Problem requirements
Report the number of lines in the data below that hold "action", without any other words.

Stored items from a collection
--- START ---
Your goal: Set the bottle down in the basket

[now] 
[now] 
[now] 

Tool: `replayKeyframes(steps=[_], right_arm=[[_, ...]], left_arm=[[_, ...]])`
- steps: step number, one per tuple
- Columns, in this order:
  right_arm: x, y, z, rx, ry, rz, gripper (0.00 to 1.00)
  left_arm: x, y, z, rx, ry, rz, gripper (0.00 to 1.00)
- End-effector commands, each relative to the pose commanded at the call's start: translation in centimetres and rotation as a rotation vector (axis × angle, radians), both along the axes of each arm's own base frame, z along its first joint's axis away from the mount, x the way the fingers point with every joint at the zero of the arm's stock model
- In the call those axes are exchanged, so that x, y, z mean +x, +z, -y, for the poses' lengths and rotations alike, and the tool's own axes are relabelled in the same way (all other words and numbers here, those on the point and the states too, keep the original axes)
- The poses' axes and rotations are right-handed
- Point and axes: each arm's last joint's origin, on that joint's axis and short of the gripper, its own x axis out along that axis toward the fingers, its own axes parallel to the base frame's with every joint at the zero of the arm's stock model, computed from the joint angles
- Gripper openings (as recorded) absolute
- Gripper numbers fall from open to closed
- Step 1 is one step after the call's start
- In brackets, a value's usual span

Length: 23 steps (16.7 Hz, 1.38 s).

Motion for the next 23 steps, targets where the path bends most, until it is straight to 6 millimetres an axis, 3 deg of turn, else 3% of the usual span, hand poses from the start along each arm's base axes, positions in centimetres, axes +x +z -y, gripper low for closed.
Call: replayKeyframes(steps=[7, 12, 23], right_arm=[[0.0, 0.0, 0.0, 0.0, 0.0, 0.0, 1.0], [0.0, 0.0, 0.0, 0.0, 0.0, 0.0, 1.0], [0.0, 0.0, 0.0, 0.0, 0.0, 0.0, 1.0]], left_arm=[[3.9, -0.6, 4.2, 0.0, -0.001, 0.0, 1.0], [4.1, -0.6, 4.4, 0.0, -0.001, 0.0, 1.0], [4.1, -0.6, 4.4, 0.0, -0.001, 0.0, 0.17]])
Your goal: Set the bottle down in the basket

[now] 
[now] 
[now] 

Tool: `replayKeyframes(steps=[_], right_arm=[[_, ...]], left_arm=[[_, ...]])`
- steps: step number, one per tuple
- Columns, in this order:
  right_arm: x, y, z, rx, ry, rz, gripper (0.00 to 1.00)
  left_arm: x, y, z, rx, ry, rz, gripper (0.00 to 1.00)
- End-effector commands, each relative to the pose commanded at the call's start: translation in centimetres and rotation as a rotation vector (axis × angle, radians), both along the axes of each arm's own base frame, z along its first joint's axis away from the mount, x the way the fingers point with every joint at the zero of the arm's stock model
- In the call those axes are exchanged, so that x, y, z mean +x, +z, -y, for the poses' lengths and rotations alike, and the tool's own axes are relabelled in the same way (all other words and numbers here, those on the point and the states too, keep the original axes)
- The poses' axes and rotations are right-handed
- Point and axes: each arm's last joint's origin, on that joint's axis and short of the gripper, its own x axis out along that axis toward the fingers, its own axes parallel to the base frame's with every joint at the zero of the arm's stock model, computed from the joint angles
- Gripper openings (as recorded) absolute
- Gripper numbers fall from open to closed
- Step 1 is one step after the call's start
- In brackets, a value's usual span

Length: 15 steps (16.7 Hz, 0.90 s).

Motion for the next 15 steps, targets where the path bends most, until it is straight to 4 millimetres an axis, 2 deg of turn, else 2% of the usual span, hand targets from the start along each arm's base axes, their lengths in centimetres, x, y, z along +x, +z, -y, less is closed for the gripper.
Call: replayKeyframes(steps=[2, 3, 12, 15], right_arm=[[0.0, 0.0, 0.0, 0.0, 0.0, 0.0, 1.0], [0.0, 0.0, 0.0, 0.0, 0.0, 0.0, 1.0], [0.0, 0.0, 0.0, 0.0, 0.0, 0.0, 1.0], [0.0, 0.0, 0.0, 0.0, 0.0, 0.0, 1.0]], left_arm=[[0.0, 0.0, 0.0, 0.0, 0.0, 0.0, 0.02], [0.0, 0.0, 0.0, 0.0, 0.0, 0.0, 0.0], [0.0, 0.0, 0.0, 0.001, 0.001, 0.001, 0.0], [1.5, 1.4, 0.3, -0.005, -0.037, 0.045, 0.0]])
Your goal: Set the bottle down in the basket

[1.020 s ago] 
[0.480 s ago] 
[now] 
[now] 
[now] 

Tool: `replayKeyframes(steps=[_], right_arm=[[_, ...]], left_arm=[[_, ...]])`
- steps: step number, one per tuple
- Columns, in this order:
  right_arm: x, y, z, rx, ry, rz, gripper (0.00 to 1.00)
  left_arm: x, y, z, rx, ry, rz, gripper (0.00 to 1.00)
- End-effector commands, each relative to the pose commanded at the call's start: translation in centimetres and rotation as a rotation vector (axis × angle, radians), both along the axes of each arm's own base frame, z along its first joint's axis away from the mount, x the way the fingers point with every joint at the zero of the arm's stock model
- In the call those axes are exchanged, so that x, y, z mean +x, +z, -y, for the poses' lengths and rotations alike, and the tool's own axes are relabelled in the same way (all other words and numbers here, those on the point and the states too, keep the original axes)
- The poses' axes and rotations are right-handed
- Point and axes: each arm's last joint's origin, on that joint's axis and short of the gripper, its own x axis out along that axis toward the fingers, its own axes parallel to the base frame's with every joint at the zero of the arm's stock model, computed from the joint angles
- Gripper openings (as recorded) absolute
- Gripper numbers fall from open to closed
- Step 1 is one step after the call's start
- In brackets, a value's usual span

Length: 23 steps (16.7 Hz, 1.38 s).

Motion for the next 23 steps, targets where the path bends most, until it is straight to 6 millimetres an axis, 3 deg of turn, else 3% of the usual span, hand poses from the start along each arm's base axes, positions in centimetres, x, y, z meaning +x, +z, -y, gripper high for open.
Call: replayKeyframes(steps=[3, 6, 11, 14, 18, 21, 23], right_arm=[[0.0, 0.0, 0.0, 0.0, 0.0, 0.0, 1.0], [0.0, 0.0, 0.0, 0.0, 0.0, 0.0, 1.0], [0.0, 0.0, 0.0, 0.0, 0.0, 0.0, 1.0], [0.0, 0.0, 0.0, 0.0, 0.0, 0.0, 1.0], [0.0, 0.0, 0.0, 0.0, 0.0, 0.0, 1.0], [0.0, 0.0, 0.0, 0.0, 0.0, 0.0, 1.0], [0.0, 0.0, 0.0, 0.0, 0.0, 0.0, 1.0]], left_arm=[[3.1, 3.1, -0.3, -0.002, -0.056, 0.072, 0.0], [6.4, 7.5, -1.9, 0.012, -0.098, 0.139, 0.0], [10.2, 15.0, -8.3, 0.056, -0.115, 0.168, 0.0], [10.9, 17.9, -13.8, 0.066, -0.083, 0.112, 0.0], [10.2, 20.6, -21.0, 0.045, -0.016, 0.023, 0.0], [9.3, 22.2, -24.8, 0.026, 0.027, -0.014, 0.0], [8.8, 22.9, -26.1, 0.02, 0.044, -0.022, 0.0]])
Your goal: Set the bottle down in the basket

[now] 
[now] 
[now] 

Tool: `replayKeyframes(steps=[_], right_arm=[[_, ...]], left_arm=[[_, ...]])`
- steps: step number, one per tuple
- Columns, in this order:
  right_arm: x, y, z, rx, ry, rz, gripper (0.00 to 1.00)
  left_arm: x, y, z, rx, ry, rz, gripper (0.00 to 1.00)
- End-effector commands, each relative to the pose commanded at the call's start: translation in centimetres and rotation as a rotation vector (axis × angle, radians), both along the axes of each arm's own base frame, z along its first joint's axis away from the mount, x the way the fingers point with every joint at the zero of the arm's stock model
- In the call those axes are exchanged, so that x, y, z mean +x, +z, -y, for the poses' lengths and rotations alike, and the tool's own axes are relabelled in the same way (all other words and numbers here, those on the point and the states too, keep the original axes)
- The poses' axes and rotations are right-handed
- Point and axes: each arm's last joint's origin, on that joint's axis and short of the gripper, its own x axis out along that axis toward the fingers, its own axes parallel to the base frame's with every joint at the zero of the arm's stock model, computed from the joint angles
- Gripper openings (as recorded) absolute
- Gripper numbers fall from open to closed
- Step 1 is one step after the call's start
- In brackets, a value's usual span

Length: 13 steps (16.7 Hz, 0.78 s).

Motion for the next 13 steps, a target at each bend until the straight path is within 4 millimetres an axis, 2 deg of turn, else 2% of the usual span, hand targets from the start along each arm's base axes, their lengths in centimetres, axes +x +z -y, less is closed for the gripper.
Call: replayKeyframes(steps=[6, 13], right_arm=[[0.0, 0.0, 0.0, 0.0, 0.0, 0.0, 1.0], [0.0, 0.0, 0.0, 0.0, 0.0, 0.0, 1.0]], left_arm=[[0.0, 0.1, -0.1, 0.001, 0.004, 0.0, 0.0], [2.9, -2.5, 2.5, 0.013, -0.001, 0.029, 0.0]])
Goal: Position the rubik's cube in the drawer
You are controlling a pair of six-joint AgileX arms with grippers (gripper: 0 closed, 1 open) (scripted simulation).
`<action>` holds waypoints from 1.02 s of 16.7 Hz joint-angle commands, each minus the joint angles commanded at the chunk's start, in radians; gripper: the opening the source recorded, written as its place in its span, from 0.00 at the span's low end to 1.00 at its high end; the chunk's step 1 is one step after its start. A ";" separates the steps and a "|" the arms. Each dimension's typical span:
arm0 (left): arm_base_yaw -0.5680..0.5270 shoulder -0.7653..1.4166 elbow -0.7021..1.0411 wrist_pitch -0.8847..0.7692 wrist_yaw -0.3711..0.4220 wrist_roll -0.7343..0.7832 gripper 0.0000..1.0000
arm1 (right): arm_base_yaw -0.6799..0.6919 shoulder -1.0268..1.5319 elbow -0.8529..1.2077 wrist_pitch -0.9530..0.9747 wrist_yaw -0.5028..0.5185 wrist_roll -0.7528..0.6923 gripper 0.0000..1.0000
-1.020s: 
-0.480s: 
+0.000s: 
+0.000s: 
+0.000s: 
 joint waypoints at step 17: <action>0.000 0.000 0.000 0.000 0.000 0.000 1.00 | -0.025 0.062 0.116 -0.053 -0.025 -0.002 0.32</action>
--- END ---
Exercise result
2